### [Instructions to follow]
Every record that follows should appear again in your answer, exactly the same.

### [Exercise material]
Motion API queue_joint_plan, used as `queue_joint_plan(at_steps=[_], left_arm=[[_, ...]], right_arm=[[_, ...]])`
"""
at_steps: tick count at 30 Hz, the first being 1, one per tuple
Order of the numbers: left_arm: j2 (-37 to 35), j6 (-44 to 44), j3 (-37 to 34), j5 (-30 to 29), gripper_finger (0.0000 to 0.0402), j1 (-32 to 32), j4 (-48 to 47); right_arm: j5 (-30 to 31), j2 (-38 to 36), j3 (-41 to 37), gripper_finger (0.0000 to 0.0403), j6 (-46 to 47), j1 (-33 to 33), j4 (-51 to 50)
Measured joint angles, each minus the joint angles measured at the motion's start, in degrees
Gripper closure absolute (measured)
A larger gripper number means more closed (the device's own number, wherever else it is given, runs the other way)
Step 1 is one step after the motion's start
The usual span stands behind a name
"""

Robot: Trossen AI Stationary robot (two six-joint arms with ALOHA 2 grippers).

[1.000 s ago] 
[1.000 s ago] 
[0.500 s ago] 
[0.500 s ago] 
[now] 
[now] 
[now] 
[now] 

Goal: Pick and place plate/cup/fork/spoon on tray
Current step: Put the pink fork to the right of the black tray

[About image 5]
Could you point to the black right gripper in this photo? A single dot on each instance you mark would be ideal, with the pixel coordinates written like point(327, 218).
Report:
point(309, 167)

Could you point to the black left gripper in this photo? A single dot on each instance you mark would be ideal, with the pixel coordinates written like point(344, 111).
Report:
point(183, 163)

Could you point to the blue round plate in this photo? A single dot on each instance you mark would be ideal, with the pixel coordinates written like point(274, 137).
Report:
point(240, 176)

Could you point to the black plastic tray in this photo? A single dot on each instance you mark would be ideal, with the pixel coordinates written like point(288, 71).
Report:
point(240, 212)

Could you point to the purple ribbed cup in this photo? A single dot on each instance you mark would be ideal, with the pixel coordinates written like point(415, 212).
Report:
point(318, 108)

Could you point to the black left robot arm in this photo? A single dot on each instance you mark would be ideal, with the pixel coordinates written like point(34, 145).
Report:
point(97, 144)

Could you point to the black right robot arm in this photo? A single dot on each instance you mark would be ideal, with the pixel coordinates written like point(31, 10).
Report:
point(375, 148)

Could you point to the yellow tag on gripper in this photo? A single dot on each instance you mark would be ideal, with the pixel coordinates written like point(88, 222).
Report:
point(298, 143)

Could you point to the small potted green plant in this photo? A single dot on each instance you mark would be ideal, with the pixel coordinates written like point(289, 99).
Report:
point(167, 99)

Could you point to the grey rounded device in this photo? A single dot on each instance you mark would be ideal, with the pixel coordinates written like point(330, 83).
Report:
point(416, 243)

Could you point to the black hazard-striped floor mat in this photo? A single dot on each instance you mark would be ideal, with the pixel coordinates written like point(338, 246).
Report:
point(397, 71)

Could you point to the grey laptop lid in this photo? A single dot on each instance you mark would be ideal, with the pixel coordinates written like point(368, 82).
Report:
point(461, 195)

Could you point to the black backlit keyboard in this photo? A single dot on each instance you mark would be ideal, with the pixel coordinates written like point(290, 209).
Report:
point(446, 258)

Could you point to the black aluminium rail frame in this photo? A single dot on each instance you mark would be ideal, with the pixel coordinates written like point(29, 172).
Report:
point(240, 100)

### [Answer for the task]
Motion API queue_joint_plan, used as `queue_joint_plan(at_steps=[_], left_arm=[[_, ...]], right_arm=[[_, ...]])`
"""
at_steps: tick count at 30 Hz, the first being 1, one per tuple
Order of the numbers: left_arm: j2 (-37 to 35), j6 (-44 to 44), j3 (-37 to 34), j5 (-30 to 29), gripper_finger (0.0000 to 0.0402), j1 (-32 to 32), j4 (-48 to 47); right_arm: j5 (-30 to 31), j2 (-38 to 36), j3 (-41 to 37), gripper_finger (0.0000 to 0.0403), j6 (-46 to 47), j1 (-33 to 33), j4 (-51 to 50)
Measured joint angles, each minus the joint angles measured at the motion's start, in degrees
Gripper closure absolute (measured)
A larger gripper number means more closed (the device's own number, wherever else it is given, runs the other way)
Step 1 is one step after the motion's start
The usual span stands behind a name
"""

Robot: Trossen AI Stationary robot (two six-joint arms with ALOHA 2 grippers).

[1.000 s ago] 
[1.000 s ago] 
[0.500 s ago] 
[0.500 s ago] 
[now] 
[now] 
[now] 
[now] 

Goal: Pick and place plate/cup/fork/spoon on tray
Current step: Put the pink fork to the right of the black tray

[About image 5]
Could you point to the black right gripper in this photo? A single dot on each instance you mark would be ideal, with the pixel coordinates written like point(327, 218).
Report:
point(309, 167)

Could you point to the black left gripper in this photo? A single dot on each instance you mark would be ideal, with the pixel coordinates written like point(344, 111).
Report:
point(183, 163)

Could you point to the blue round plate in this photo? A single dot on each instance you mark would be ideal, with the pixel coordinates written like point(274, 137).
Report:
point(240, 176)

Could you point to the black plastic tray in this photo? A single dot on each instance you mark would be ideal, with the pixel coordinates written like point(288, 71).
Report:
point(240, 212)

Could you point to the purple ribbed cup in this photo? A single dot on each instance you mark would be ideal, with the pixel coordinates written like point(415, 212).
Report:
point(318, 108)

Could you point to the black left robot arm in this photo? A single dot on each instance you mark would be ideal, with the pixel coordinates written like point(34, 145).
Report:
point(97, 144)

Could you point to the black right robot arm in this photo? A single dot on each instance you mark would be ideal, with the pixel coordinates written like point(31, 10).
Report:
point(375, 148)

Could you point to the yellow tag on gripper in this photo? A single dot on each instance you mark would be ideal, with the pixel coordinates written like point(88, 222).
Report:
point(298, 143)

Could you point to the small potted green plant in this photo? A single dot on each instance you mark would be ideal, with the pixel coordinates written like point(289, 99).
Report:
point(167, 99)

Could you point to the grey rounded device in this photo? A single dot on each instance you mark would be ideal, with the pixel coordinates written like point(330, 83).
Report:
point(416, 243)

Could you point to the black hazard-striped floor mat in this photo? A single dot on each instance you mark would be ideal, with the pixel coordinates written like point(338, 246).
Report:
point(397, 71)

Could you point to the grey laptop lid in this photo? A single dot on each instance you mark would be ideal, with the pixel coordinates written like point(368, 82).
Report:
point(461, 195)

Could you point to the black backlit keyboard in this photo? A single dot on each instance you mark would be ideal, with the pixel coordinates written like point(290, 209).
Report:
point(446, 258)

Could you point to the black aluminium rail frame in this photo? A single dot on each instance you mark would be ideal, with the pixel coordinates written like point(29, 172).
Report:
point(240, 100)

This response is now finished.